Records for processing Start Marker

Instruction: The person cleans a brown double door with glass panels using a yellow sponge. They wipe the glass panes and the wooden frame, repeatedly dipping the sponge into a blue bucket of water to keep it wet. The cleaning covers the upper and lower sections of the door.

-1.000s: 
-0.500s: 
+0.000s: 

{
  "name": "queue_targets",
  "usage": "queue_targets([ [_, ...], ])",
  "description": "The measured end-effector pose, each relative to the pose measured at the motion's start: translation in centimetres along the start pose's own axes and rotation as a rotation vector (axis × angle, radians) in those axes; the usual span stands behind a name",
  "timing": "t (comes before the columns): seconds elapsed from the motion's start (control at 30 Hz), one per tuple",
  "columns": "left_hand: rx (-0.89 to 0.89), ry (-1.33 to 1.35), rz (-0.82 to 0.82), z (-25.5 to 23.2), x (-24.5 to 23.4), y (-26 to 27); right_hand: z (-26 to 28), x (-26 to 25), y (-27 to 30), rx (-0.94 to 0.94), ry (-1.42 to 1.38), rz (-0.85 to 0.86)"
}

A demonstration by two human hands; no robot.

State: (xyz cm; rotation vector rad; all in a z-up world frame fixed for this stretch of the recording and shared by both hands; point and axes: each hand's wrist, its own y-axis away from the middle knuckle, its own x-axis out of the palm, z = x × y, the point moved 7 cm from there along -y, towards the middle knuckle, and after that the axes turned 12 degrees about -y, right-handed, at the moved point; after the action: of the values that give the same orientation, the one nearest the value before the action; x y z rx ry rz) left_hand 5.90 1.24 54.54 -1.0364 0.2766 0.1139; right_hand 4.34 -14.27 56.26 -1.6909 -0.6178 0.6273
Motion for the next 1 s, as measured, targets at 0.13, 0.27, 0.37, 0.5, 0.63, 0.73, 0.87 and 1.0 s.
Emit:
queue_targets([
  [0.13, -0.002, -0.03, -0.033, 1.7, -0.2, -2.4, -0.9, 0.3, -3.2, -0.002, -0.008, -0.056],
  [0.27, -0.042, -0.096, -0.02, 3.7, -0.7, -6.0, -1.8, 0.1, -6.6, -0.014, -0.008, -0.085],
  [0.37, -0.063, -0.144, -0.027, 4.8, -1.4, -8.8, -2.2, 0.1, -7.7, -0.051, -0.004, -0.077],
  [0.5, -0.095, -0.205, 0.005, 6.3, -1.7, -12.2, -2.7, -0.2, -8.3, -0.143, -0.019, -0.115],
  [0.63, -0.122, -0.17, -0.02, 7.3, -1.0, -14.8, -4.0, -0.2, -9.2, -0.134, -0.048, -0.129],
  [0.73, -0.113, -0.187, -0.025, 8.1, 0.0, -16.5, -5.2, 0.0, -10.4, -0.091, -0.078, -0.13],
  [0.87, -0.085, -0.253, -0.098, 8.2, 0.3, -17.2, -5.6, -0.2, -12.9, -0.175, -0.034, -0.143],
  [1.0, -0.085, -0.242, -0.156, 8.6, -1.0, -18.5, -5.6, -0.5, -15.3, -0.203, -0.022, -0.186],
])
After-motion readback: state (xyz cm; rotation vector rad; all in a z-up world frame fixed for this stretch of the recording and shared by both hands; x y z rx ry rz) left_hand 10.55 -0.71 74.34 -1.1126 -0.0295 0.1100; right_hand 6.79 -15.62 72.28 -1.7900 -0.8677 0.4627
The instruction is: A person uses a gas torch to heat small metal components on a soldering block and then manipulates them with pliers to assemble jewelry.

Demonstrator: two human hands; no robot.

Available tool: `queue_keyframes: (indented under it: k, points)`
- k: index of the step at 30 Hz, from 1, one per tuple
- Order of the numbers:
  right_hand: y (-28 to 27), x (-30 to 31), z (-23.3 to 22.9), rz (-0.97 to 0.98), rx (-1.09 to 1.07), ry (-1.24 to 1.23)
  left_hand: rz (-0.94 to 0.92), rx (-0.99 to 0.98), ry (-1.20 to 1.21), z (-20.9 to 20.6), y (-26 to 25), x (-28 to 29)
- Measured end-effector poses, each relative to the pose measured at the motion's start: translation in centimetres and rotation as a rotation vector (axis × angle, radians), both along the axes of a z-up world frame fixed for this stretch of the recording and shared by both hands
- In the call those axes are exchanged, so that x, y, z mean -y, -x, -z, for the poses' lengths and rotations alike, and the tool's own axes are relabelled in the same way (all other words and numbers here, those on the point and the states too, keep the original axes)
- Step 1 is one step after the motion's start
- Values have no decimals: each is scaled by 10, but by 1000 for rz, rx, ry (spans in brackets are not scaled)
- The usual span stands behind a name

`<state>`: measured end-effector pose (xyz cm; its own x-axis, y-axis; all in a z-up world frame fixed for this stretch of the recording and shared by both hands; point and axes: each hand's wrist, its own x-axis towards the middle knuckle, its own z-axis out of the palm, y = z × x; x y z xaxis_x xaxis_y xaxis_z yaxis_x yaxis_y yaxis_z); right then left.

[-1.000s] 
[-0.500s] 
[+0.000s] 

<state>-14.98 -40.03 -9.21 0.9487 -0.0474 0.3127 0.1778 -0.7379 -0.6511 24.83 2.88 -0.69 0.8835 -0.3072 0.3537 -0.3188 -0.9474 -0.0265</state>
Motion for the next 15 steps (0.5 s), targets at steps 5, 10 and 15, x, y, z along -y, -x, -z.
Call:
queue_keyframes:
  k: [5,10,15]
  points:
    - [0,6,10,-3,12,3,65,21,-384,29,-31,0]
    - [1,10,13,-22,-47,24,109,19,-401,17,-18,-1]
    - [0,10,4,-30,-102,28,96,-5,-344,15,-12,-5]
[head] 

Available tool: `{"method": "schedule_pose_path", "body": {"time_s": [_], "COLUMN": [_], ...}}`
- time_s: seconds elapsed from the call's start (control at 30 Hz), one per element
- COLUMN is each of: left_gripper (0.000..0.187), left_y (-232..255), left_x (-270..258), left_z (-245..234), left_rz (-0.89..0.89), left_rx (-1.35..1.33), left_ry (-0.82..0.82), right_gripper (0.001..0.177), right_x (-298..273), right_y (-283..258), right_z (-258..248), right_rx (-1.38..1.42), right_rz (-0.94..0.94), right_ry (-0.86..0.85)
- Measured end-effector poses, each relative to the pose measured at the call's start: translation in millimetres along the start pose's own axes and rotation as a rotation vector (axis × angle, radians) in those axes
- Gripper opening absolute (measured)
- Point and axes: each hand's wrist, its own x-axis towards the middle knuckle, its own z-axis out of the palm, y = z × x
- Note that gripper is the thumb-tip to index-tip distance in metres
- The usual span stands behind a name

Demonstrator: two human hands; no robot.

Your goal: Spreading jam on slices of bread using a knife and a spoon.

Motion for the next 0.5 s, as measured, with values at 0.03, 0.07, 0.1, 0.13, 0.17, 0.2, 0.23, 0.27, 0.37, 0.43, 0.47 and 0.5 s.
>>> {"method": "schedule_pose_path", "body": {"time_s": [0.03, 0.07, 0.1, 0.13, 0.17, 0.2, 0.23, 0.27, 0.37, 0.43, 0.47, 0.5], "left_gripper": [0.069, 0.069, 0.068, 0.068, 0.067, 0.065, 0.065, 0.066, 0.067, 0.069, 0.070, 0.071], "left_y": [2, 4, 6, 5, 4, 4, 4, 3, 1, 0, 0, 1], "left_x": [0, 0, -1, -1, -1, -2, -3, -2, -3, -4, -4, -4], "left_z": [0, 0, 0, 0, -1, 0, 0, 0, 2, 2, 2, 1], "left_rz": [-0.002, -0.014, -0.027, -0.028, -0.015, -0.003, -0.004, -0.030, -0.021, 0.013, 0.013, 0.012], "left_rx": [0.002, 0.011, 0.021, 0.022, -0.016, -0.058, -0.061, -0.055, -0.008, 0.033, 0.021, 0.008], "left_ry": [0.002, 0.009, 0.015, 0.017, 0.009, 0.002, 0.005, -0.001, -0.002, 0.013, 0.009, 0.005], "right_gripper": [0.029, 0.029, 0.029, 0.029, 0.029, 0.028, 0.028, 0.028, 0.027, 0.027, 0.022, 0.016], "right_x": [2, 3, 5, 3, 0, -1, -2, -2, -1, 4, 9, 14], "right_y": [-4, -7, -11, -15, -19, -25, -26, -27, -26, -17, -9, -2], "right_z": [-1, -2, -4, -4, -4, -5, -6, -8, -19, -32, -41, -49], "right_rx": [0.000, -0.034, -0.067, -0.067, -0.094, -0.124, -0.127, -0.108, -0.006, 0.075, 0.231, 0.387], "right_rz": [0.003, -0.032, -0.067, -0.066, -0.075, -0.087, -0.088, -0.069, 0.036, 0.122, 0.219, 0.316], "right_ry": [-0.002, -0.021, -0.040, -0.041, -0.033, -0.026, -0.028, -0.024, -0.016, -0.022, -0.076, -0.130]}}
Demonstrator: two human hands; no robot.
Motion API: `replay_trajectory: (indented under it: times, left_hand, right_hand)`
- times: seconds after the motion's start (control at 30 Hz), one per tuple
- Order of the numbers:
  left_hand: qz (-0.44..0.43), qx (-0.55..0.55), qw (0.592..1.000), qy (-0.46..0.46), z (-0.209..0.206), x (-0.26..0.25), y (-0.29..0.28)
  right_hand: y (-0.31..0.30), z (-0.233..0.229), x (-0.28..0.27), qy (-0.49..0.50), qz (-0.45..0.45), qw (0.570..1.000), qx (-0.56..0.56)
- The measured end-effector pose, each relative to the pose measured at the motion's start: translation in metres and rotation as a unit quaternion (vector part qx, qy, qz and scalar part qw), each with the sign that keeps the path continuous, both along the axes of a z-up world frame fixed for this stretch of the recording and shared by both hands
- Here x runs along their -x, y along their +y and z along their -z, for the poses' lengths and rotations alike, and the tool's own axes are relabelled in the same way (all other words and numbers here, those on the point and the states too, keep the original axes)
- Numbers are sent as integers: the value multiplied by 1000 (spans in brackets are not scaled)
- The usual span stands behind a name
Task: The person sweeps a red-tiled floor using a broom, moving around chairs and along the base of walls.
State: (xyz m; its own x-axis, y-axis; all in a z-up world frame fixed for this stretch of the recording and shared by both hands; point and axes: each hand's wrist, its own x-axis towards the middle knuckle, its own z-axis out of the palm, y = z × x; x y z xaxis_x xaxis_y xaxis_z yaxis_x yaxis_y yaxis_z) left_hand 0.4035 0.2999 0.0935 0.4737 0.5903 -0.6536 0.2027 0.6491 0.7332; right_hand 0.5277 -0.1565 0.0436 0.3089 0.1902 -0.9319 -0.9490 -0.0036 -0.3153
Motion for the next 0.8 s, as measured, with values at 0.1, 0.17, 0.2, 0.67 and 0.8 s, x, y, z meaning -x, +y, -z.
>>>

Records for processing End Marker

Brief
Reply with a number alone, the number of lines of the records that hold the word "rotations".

Expected output
2